*EXERCISE GOAL*:
Give back exactly the lines of the material below that start at the line containing "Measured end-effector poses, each" and end at the line containing "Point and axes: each", and no others.

*DATA EXTRACT*:

::::::

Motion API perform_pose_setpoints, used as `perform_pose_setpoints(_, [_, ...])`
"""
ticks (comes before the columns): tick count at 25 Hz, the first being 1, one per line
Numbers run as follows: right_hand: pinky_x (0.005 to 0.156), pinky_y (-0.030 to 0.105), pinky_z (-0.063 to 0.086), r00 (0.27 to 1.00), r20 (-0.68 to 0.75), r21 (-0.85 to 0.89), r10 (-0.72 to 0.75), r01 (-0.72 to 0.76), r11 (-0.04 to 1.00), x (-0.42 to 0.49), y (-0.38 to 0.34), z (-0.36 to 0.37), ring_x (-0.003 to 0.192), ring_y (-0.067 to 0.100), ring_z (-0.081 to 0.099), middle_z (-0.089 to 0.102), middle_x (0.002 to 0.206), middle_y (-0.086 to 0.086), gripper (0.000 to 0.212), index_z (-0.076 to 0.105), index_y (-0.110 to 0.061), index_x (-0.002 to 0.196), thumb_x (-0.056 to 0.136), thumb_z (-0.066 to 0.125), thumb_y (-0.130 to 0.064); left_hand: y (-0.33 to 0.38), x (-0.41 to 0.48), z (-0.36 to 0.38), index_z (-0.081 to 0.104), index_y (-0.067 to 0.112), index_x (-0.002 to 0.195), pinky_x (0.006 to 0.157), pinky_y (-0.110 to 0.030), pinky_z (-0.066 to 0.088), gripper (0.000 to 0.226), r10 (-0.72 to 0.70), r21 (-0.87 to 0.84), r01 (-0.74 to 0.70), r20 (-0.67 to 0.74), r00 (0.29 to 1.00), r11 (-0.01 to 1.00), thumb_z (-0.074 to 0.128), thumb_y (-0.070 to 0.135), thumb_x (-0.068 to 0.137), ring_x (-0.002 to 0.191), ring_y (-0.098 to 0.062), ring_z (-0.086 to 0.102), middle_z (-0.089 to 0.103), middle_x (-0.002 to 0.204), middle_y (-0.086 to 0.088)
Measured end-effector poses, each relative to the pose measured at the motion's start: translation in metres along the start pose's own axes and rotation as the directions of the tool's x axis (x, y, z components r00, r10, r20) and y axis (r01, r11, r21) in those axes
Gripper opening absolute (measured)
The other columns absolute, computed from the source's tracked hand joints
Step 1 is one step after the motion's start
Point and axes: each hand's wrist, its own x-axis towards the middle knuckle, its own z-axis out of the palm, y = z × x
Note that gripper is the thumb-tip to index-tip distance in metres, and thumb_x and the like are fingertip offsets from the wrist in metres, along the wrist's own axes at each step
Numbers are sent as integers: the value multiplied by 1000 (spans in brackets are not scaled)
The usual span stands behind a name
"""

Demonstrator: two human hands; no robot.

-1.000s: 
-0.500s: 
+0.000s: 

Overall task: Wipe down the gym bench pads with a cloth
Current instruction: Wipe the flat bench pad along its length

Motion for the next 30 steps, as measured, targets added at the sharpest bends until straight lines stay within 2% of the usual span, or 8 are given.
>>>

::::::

*SOLUTION*:
Measured end-effector poses, each relative to the pose measured at the motion's start: translation in metres along the start pose's own axes and rotation as the directions of the tool's x axis (x, y, z components r00, r10, r20) and y axis (r01, r11, r21) in those axes
Gripper opening absolute (measured)
The other columns absolute, computed from the source's tracked hand joints
Step 1 is one step after the motion's start
Point and axes: each hand's wrist, its own x-axis towards the middle knuckle, its own z-axis out of the palm, y = z × x

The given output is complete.